Everyone wants power and everyone is in a constant duplicitous game to gain more power at the expense of others, according to Greene, a screenwriter and former editor at Esquire (Elffers, a book packager, designed the volume, with its attractive marginalia). We live today as courtiers once did in royal courts: we must appear civil while attempting to crush all those around us. This power game can be played well or poorly, and in these 48 laws culled from the history and wisdom of the world’s greatest power players are the rules that must be followed to win. These laws boil down to being as ruthless, selfish, manipulative, and deceitful as possible. Each law, however, gets its own chapter: “Conceal Your Intentions,” “Always Say Less Than Necessary,” “Pose as a Friend, Work as a Spy,” and so on.
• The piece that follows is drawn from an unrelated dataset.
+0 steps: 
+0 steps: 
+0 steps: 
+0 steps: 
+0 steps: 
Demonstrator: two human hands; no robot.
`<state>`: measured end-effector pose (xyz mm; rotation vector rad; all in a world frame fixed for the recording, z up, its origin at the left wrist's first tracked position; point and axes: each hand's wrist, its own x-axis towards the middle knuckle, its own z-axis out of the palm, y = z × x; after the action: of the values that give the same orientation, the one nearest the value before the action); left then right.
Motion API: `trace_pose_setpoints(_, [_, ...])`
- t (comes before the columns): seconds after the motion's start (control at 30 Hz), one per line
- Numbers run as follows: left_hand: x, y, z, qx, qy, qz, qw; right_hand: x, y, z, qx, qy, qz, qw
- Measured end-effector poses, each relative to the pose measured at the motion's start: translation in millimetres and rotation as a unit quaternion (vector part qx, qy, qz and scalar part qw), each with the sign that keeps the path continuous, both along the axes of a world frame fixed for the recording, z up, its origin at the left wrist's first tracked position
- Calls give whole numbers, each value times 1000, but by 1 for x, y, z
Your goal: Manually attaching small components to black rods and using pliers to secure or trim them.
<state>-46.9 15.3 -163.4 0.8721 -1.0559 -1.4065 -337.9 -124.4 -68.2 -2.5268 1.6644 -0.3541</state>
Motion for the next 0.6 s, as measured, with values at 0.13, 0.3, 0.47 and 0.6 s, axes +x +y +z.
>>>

Each chapter is conveniently broken down into sections on what happened to those who transgressed or observed the particular law, the key elements in this law, and ways to defensively reverse this law when it’s used against you. Quotations in the margins amplify the lesson being taught. While compelling in the way an auto accident might be, the book is simply nonsense. Rules often contradict each other. We are told, for instance, to “be conspicuous at all cost,” then told to “behave like others.” More seriously, Greene never really defines “power,” and he merely asserts, rather than offers evidence for, the Hobbesian world of all against all in which he insists we live. The world may be like this at times, but often it isn’t. To ask why this is so would be a far more useful project.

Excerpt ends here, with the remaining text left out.